Even Better Cold
Coldplay’s Chris Martin is all wet. In honor of his band’s final few hours in America, the fates have decreed that New York City be drenched by one of those veddy British-seeming rainstorms. Speed-walking through the downpour sans umbrella, the lanky Martin ducks into a midtown Manhattan luncheonette and plops onto a stool. A Londoner to the core, he makes no mention of the inclement weather.
In a little over an hour, Coldplay will cap off their recent eight-week U.S. tour by performing their current single, ”In My Place,” before the Late Night With Conan O’Brien audience at the nearby NBC studios before jetting back home to the U.K. Sipping ginger ale and impassively surveying the rain-slicked streets outside the window, Martin admits he’s bone weary: ”I really feel a bit spent, like an actor after a long day of porn shooting.”
Still, Martin says, it’s a good sort of tiredness, like when the endorphins kick in after a strenuous stretch of exercise — or copulation. And he does find America to be an ”amazing place.” Just about everyone he’s met here, from fans to promoters to record-company worker bees, has been ”unbelievably cool” to him and his mates.
One thing about this particular Stateside jaunt, however, sticks in his craw. ”Thom Yorke ignored me at a hotel in Los Angeles,” he says. ”I was secretly a bit gutted. I’m sure he recognized me. I always look at it like we’re in a big musical high school and Radiohead is in the year above us and they still haven’t come and sat with us at lunch.”

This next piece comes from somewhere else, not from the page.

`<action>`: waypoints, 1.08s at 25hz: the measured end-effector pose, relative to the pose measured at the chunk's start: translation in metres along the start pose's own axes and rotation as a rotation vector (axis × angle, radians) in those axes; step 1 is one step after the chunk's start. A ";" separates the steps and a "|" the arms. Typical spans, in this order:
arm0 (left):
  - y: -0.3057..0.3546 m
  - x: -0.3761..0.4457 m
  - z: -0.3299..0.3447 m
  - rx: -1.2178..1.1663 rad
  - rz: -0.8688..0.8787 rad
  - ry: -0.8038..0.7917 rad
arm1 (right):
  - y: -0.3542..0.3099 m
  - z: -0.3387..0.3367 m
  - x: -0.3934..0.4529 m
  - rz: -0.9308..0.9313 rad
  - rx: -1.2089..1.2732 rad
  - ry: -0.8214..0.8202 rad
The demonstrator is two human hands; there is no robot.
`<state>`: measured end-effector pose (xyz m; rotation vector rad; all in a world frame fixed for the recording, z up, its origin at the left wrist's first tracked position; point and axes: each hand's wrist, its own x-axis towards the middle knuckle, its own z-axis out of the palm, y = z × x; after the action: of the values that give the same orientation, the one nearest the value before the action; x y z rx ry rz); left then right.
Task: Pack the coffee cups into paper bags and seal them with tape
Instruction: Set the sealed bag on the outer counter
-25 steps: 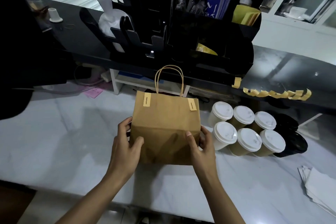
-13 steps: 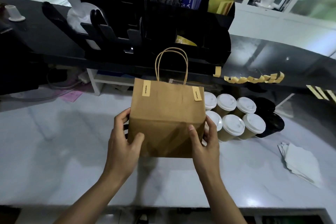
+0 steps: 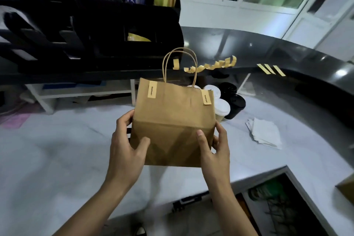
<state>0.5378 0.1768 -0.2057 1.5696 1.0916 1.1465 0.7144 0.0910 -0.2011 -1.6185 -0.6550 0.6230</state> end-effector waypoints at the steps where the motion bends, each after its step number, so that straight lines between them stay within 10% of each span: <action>1: 0.003 -0.004 0.009 0.005 0.002 -0.016 | 0.000 -0.011 -0.002 0.002 -0.001 0.016; 27: 0.120 -0.238 0.259 -0.096 0.146 -0.784 | 0.027 -0.363 -0.190 0.011 0.017 0.785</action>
<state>0.7627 -0.1184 -0.1847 1.8044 0.3986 0.5531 0.8432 -0.2977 -0.1724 -1.6803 -0.0573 -0.0294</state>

Lesson one: High school never ends. That fact, at least, is no different for rock stars than for mere mortals. Just like cool seniors invariably view overachieving juniors with a mix of wariness and condescension, so too must established, critically venerated rock bands look at their fresher-faced competitors with suspicion. And right now, Coldplay are in roughly the position Radiohead were in four years ago, when the latter released their breakthrough album, OK Computer: They’re the young Brits with the buzz, the band that hipsters are rushing to claim as their own, a soulfully smart group that’s mixing art and pop and rock in judicious, satisfying measures. Coldplay — who take their name from a book of poetry, Child’s Reflections, Cold Play — haven’t yet gone all difficult and challenging on us, as Radiohead did with Kid A and Amnesiac. ”Our aim is to be a big pop band,” admits Martin. With two terrific, subtly hooky albums under their belts, the four are succeeding admirably.
As for Thom ”Cold Shoulder” Yorke — well, as Martin says, ”all our other favorite bands, like U2 and Oasis, have been great to us.”
Take that, Kid T.
The other members of Coldplay all share Martin’s favorable impressions of the USA — aside from the occasional grouse about the quality of the food. ”I miss English bacon,” complains bassist Guy Berryman. ”Over here, you’ve got this sort of streaky bacon in strips; it’s not at all the same. Also, you can’t escape cheese in America — they seem to put it on everything.” And Americans have certainly taken the band to their collective bosom. Let’s rewind our tale a week, to the evening of Sept. 19 and the lovefest that was Coldplay’s show under the stars at New York’s Jones Beach. With some 10,000 devoted fans in attendance, it was Coldplay’s largest headlining gig ever. The band delivered a corking good set, a grab-bag assortment of tunes from their two albums, 2000’s Parachutes and the recently released A Rush of Blood to the Head, which debuted to critical raves and is steadily raising Coldplay from impressive imports to bona fide Stateside rock stars. Each song — the fantastically mellow ”Yellow,” the chill-inducing ”Shiver,” the time-stopping ”Clocks,” and more — was greeted like an old friend by the enthusiastic crowd. Coldplay’s onstage demeanor also effectively debunked the notion that they are, in Martin’s words, a bunch of ”miserable bastards from England.” Belying the music’s surface seriousness, Martin reveals himself to be a regular cutup on stage, singing snatches of Nelly’s ”Hot in Herre,” goofing on drummer Will Champion’s ostensible resemblance to Justin Timberlake, bouncing and pogoing and reeling around with a strange sort of spastic grace. When he sits down at the piano and starts pumping and jumping, his manic leaps and lurches make him the logical successor to Elton John, if not Jerry Lee Lewis, in the ranks of orgasmic piano pounders.